3.3.3 Het bepaalde in art. 5 lid 1, aanhef en onder a, dient te worden uitgelegd in samenhang met art. 5 lid 1, aanhef en onder b. Deze laatste bepaling is voor geen andere uitleg vatbaar dan dat de geneesheer-directeur die bij de behandeling betrokken is, zijn verklaring zal dienen te baseren op onderzoek verricht door een niet bij de behandeling betrokken psychiater in de zin van de Wet Bopz, derhalve een arts die bevoegd is de titel van psychiater of zenuwarts te voeren. Bij dat uitgangspunt brengt - mede in aanmerking genomen dat het onderzoek ertoe strekt vast te stellen of de persoon op wie de verklaring betrekking heeft, is gestoord in zijn geestvermogens en of zich een geval als bedoeld in art. 2 Wet Bopz voordoet - een redelijke wetsuitleg mee dat een geneesheer-directeur over diezelfde bevoegdheid zal moeten beschikken, wil hij - zoals voorzien in art. 5 lid 1, onder a, - zijn verklaring kunnen baseren op eigen onderzoek. Bij een andere uitleg zou, met betrekking tot de door de wet vereiste kwalificaties van de arts die het onderzoek verricht, sprake zijn van een niet te verklaren verschil tussen het geval dat de geneesheer-directeur wel bij de behandeling betrokken was en het geval dat de geneesheer-directeur niet bij de behandeling betrokken was en zelf het onderzoek verricht.
3.3.4 Bij de eis dat de verklaring gebaseerd dient te zijn op onderzoek verricht door een niet bij de behandeling betrokken psychiater gaat het om een essentiële waarborg voor het grondrecht op vrijheid, in die zin dat niemand van zijn vrijheid mag worden beroofd buiten de gevallen bij of krachtens de wet voorzien (vgl. HR 21 februari 2003, LJN AF3450, NJ 2003/484). Anders dan de rechtbank heeft geoordeeld met het oog op de praktische problemen waarvoor inrichtingen als de onderhavige zich op dit punt gesteld zien bij strikte toepassing van de wet, is het niet aan de rechter maar aan de wetgever om te bepalen of en zo ja in welke gevallen ook andere artsen dan psychiaters voor de toepassing van de Wet Bopz kunnen gelden als "medical expert" in de hiervoor in 3.2 bedoelde zin.
3.3.5 De rechtsklacht van onderdeel I is gegrond.
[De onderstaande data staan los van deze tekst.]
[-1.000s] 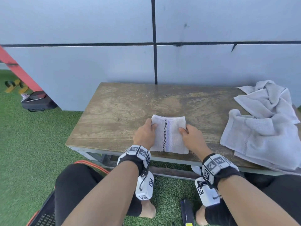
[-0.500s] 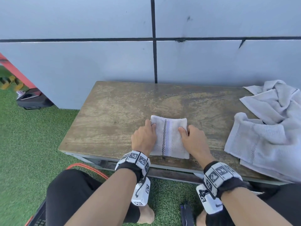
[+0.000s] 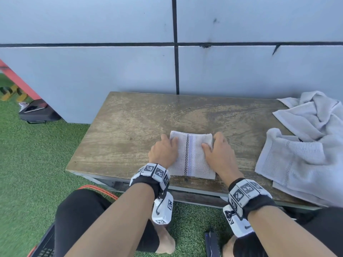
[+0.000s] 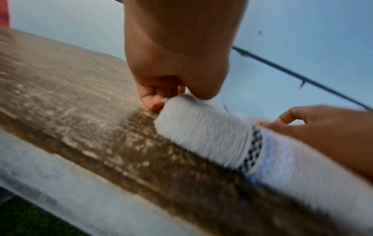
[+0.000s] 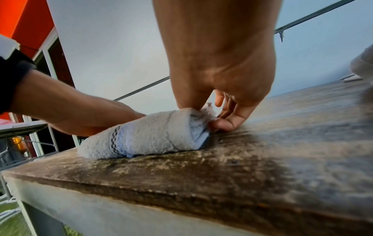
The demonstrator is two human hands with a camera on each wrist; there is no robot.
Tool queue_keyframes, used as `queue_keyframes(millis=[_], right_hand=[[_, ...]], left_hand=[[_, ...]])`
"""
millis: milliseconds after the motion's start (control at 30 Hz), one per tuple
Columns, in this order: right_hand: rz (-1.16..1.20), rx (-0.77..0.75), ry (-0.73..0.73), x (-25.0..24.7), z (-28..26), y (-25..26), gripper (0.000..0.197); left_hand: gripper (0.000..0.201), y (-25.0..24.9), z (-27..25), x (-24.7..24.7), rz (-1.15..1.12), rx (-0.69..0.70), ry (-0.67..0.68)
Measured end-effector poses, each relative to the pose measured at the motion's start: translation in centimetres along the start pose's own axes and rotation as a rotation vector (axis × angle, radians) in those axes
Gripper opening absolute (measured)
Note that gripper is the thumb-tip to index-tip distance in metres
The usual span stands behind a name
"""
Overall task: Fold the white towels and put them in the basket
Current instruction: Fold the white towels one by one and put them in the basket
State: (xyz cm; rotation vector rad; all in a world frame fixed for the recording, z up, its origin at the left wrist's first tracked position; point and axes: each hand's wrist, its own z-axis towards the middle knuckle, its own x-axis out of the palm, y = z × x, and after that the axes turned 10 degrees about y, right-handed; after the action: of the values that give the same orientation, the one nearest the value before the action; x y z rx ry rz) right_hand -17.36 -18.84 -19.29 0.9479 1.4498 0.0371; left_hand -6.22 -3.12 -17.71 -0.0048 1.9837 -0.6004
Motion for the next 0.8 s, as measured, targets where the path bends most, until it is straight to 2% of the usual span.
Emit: queue_keyframes(millis=[67,133,200,267,400,467,567,633,733,800], right_hand=[[-0.021,-0.113,0.052,-0.8,-0.4,0.2,0.049],[-0.065,-0.163,0.146,-1.4,-0.6,0.1,0.052],[-0.128,-0.129,0.18,-2.0,-0.8,-0.1,0.04],[-0.223,-0.051,0.187,-2.7,-1.2,-0.1,0.026],[-0.312,0.11,0.284,-3.3,-2.9,-0.1,0.041],[-0.346,0.1,0.206,-3.2,-3.8,0.1,0.044],[-0.424,-0.081,-0.055,-2.2,-4.6,0.9,0.029],[-0.388,-0.235,-0.115,-1.3,-4.5,1.8,0.023],[-0.333,-0.416,0.083,0.4,-3.4,2.7,0.043],[-0.329,-0.433,0.227,1.3,-2.9,2.6,0.054]], left_hand=[[0.067,0.2,0.0,-0.5,-0.041,-0.001,0.072],[0.072,0.5,-0.5,-0.8,-0.061,0.033,0.091],[0.059,0.9,-1.2,-0.8,-0.113,0.086,0.066],[0.042,1.2,-1.8,-0.7,-0.105,0.126,-0.024],[0.031,1.6,-3.1,0.0,-0.044,0.218,-0.228],[0.028,1.4,-3.8,0.6,0.0,0.292,-0.272],[0.037,0.9,-4.8,2.1,0.074,0.347,-0.242],[0.05,0.6,-5.2,3.5,0.105,0.331,-0.14],[0.065,0.5,-5.5,5.3,0.118,0.317,-0.025],[0.063,0.8,-5.4,5.6,0.116,0.33,-0.022]])
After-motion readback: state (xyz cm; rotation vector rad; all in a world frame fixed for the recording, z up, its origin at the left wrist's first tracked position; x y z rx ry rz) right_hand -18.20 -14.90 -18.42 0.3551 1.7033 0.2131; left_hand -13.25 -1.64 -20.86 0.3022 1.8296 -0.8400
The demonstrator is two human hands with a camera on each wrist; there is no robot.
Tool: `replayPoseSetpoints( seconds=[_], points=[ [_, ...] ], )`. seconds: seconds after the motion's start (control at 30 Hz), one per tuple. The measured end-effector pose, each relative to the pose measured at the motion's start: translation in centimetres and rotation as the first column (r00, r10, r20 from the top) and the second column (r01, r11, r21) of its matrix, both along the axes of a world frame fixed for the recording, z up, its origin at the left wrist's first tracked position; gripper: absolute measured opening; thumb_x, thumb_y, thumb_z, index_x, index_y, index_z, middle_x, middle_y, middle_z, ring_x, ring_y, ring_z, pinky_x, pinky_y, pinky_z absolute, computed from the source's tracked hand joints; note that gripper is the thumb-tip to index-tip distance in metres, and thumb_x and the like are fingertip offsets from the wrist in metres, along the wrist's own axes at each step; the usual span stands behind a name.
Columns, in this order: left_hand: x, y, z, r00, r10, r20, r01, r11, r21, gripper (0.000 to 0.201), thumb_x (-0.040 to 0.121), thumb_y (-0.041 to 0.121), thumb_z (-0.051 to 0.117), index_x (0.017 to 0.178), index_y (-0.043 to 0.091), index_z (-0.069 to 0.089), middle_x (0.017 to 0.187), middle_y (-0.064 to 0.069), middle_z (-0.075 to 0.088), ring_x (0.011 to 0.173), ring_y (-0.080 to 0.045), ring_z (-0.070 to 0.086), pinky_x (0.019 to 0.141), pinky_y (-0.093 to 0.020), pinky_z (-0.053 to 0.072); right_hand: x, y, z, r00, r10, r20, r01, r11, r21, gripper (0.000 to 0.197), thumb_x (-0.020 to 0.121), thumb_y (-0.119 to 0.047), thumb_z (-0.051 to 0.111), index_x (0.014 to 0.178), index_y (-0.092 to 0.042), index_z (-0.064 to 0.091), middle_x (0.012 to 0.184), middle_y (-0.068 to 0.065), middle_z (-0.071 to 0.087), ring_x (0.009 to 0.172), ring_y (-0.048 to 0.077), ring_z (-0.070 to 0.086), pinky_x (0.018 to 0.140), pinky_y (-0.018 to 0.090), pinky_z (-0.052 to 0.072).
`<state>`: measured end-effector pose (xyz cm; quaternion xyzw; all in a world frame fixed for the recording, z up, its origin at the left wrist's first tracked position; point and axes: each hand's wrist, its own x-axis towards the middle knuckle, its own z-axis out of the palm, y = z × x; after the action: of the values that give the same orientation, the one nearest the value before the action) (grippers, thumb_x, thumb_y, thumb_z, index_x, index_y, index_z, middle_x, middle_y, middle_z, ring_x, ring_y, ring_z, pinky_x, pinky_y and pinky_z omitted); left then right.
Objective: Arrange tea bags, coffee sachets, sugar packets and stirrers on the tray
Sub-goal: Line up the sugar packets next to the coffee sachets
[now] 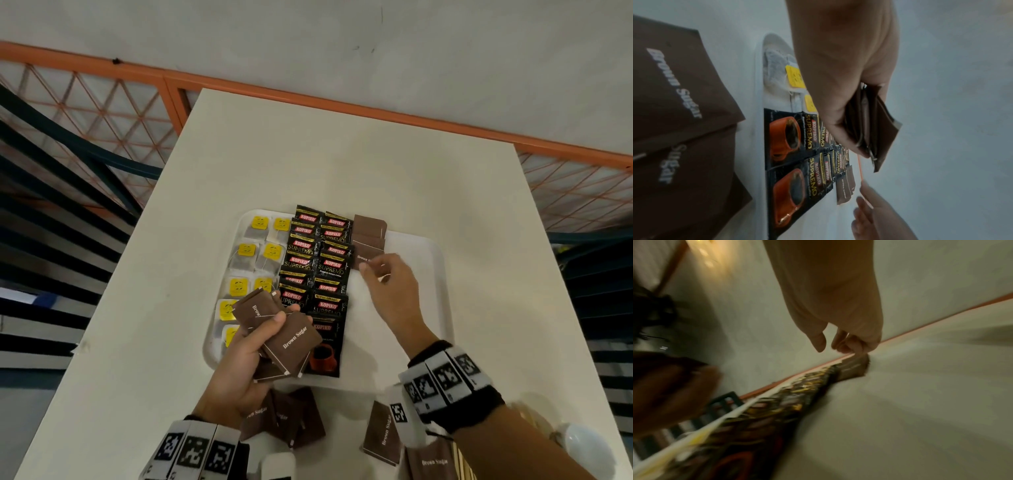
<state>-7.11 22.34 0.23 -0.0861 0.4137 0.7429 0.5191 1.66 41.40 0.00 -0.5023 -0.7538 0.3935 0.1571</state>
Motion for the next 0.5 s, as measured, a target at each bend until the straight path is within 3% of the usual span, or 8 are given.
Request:
replayPoseSetpoints(
  seconds=[0.07, 0.17, 0.23, 0.3, 0.43, 0.5],
  points=[
    [0.0, 0.2, 0.0, 1.0, -0.003, -0.011, 0.003, 1.0, -0.016, 0.02, 0.07, 0.017, 0.062, 0.085, 0.015, 0.076, 0.093, -0.013, 0.073, 0.078, -0.022, 0.072, 0.063, -0.032, 0.059, 0.2, -2.4, 1.7, 0.975, 0.222, 0.024, -0.215, 0.964, -0.156, 0.019, 0.089, -0.039, 0.054, 0.093, -0.02, 0.057, 0.085, -0.006, 0.059, 0.076, 0.006, 0.054, 0.066, 0.011, 0.04],
    [0.0, 0.5, 0.0, 0.999, 0.008, -0.037, -0.01, 0.998, -0.056, 0.031, 0.07, 0.024, 0.068, 0.098, 0.01, 0.069, 0.093, -0.014, 0.073, 0.075, -0.02, 0.071, 0.06, -0.029, 0.058, 0.8, -5.2, 3.3, 0.891, 0.453, -0.028, -0.423, 0.807, -0.413, 0.03, 0.084, -0.049, 0.056, 0.1, -0.024, 0.059, 0.095, -0.002, 0.063, 0.084, 0.01, 0.058, 0.068, 0.019, 0.044],
    [0.0, 0.6, 0.1, 0.999, 0.012, -0.043, -0.015, 0.998, -0.059, 0.056, 0.057, 0.035, 0.082, 0.104, 0.008, 0.068, 0.096, -0.016, 0.072, 0.077, -0.021, 0.071, 0.06, -0.03, 0.058, 1.0, -6.2, 3.4, 0.891, 0.45, -0.067, -0.421, 0.76, -0.495, 0.031, 0.08, -0.044, 0.064, 0.103, -0.025, 0.057, 0.097, -0.002, 0.064, 0.082, 0.008, 0.059, 0.062, 0.015, 0.044],
    [0.1, 0.6, 0.2, 0.999, 0.012, -0.03, -0.013, 0.998, -0.054, 0.07, 0.049, 0.038, 0.087, 0.109, 0.009, 0.065, 0.099, -0.016, 0.071, 0.079, -0.022, 0.071, 0.059, -0.031, 0.057, 1.0, -6.5, 3.3, 0.924, 0.37, -0.092, -0.362, 0.773, -0.521, 0.027, 0.079, -0.036, 0.068, 0.1, -0.022, 0.057, 0.09, -0.001, 0.064, 0.072, 0.006, 0.06, 0.056, 0.014, 0.046],
    [0.4, -0.1, 0.1, 0.998, -0.057, -0.01, 0.057, 0.998, -0.028, 0.065, 0.06, 0.014, 0.08, 0.118, -0.001, 0.057, 0.094, -0.02, 0.07, 0.077, -0.026, 0.07, 0.057, -0.032, 0.057, 1.1, -6.6, 3.0, 0.956, 0.26, -0.135, -0.291, 0.802, -0.522, 0.021, 0.081, -0.025, 0.069, 0.095, -0.014, 0.058, 0.078, 0.0, 0.064, 0.056, 0.004, 0.059, 0.054, 0.016, 0.049],
    [0.5, -0.4, -0.1, 0.997, -0.074, -0.029, 0.074, 0.997, -0.011, 0.081, 0.047, 0.018, 0.088, 0.119, -0.003, 0.056, 0.098, -0.023, 0.07, 0.081, -0.029, 0.07, 0.059, -0.033, 0.057, 1.3, -6.6, 3.0, 0.965, 0.2, -0.169, -0.261, 0.799, -0.542, 0.018, 0.082, -0.02, 0.068, 0.093, -0.011, 0.057, 0.076, 0.003, 0.065, 0.055, 0.006, 0.059, 0.054, 0.018, 0.05]
  ],
)
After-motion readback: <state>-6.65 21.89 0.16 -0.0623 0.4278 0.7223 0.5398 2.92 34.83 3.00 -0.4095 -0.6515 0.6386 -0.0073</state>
Voor het overige behoeft het middel geen behandeling.
4. Beslissing
De Hoge Raad:
vernietigt de beschikking van de rechtbank 's-Gravenhage van 18 augustus 2011;
verwijst het geding ter verdere behandeling en beslissing naar deze rechtbank.
Deze beschikking is gegeven door de vice-president J.B. Fleers als voorzitter en de raadsheren J.C. van Oven, F.B. Bakels, C.A. Streefkerk en C.E. Drion, en in het openbaar uitgesproken door de raadsheer J.C. van Oven op 27 januari 2012.